Quando leggo questo genere di testi, mi viene sempre in mente l'affermazione di Francis Scott Fitzgerald: “Ogni vita è ben inteso un processo di demolizione”, cara a molti studiosi, da Gilles Deleuze e Félix Guattari a Georges Canguilhem, tra gli altri. Appunto Canguilhem: c'è uno studioso, Pierre Macherey, che riprende il noto lavoro di Canguilhem del ’43, Saggio su alcuni problemi concernenti il normale e il patologico, suggerendo che sia stata poi la pubblicazione dello studio foucaultiano sulla Nascita della clinica (1963), ospitato nella collana diretta da Canguilhem per le edizioni PUF, ad aver in parte stimolato le Nuove riflessioni concernenti il normale e il patologico, che lo stesso Canguilhem aggiungerà al testo del ‘43 per la sua riedizione del ‘66.

Dello studio foucaultiano viene apprezzata e ripresa l'idea che la morte – e con essa la vita – possa valere come potere di “schiarimento” rispetto a tutto ciò che si articola come organismo e che nell’organismo trova modi decisivi, pure con difficoltà, di scorrimento, di una qualche prosecuzione. Foucault si presenta così, con il suo testo del ‘63, come colui che ha visto con acutezza “il legame fondamentale tra la vita e la morte”, facendo sì che il “vitalismo” si coniughi in una qualche maniera con un cosiddetto “mortalismo”.

È in tale prospettiva che si può apprezzare lo sforzo foucaultiano di delineare una “estetica dell'esistenza” basata anche sul chiarimento riguardante l’effettiva importanza di nozioni come quelle di salute e di normalità: un'arte di vivere che comprende la possibilità di giocare – e di prendere un po' in giro – le norme a cui si affida il compito del buon indirizzo dell'esistere, norme che vanno un po' strapazzate per vedere se così (mal) funzionando possano aprire ulteriori e differenti margini di iniziativa “libera”.
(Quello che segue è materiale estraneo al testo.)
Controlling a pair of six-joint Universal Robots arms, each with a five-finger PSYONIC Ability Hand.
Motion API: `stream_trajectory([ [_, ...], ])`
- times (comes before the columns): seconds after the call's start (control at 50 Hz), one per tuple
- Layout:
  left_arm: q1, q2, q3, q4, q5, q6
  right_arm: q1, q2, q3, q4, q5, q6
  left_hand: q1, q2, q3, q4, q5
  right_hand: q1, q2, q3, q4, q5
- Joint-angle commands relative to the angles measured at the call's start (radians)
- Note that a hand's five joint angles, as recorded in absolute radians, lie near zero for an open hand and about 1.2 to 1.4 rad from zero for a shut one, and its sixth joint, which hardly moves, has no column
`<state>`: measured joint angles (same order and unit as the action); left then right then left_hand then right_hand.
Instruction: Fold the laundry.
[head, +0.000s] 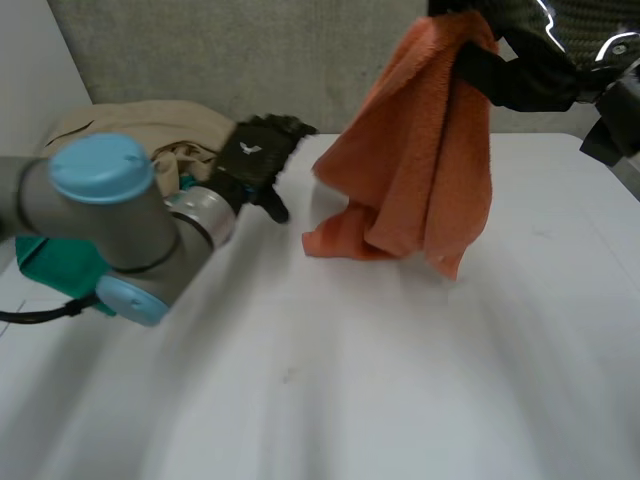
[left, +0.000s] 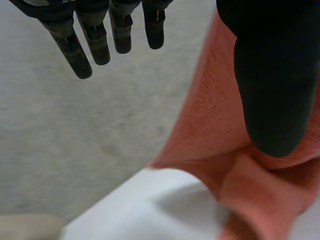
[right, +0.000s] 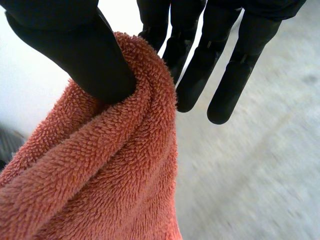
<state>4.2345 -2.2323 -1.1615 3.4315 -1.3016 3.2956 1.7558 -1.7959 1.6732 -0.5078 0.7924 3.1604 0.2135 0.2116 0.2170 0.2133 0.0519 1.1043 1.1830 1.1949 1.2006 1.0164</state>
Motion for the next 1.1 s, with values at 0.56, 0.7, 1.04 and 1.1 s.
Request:
stream_trajectory([
  [0.56,0.182,0.373,-0.276,-0.061,0.103,0.193,-0.079,0.497,-0.233,0.514,0.313,-0.479,1.183,1.185,1.179,1.183,1.170,0.292,0.213,0.201,0.196,0.205],
  [0.7,0.202,0.313,-0.339,-0.176,0.099,0.251,-0.006,0.602,-0.266,0.595,0.471,-0.585,1.183,1.185,1.179,1.183,1.170,0.292,0.213,0.201,0.196,0.205],
  [1.04,0.156,0.091,0.193,-0.016,-0.077,0.322,0.060,0.784,-0.581,-0.025,0.708,-0.496,1.183,1.185,1.179,1.183,1.170,0.292,0.213,0.201,0.196,0.205],
  [1.1,0.148,0.129,0.227,0.131,-0.117,0.260,0.048,0.764,-0.573,-0.285,0.719,-0.418,1.183,1.185,1.179,1.183,1.170,0.292,0.213,0.201,0.196,0.205],
])
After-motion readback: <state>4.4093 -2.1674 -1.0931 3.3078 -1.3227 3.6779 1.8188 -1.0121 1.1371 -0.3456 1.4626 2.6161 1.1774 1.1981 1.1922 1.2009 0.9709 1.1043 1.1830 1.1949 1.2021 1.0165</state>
Tale arte di vivere presuppone, da parte di colui che la esercita, che si sappia mortale e che impari anche a “morire” per vivere meglio le sue variazioni, le interruzioni e le “rotture”, la sua parzialità di fondo. E' quello però di fronte a cui ci si ostina a resistere non mettendo effettivamente a valore questa nostra disposizione, non coltivando fino in fondo la consapevolezza del nostro essere oggi soprattutto tecno-olobionti, per così dire, costringendoci nella formula tutt'altro che stravagante perché indubbiamente mortificante del “capitale umano” o alle molteplici altre che pretendono di eternizzare – contro la natura che fa storia (insieme ad altro..., suggeriscono ironicamente i nostri “classici” di riferimento: a partire da Marx) – un quadro d'epoca ben determinato e come tale in via di “demolizione”, per riprendere, scherzando, Fitzgerald.

“Capitale umano”: figura stilizzata di un rapporto tra il “morto” e il “vivo” che fissa una dipendenza per alcuni (non per i “molti”) indispensabile: del lavoro appunto “vivo” a quello passato, “morto”, sotto veste di capitale, alla ricerca incessante, come morto vivente, di ulteriori condizioni di rilancio dell'unico istinto avvertito e quindi dominante: quello che sta alla base di una sopravvivenza “selvaggia”, che ha perso la relazione con gli altri, trasformandosi così in una forza soltanto distruttiva e quindi auto-distruttiva (Theodor W. Adorno).

La contingenza che stiamo oggi “vivendo” è forse da intendersi – è possibile piegarla in tale direzione: si tratta di una scommessa...– come una crisi di tale sopravvivenza “selvaggia”, da cui si può pretendere di uscirne con un trattamento diverso, con una “politica” più favorevole per tutti, del “legame fondamentale tra la vita e la morte”, tra sviluppi auspicati e indispensabili interruzioni.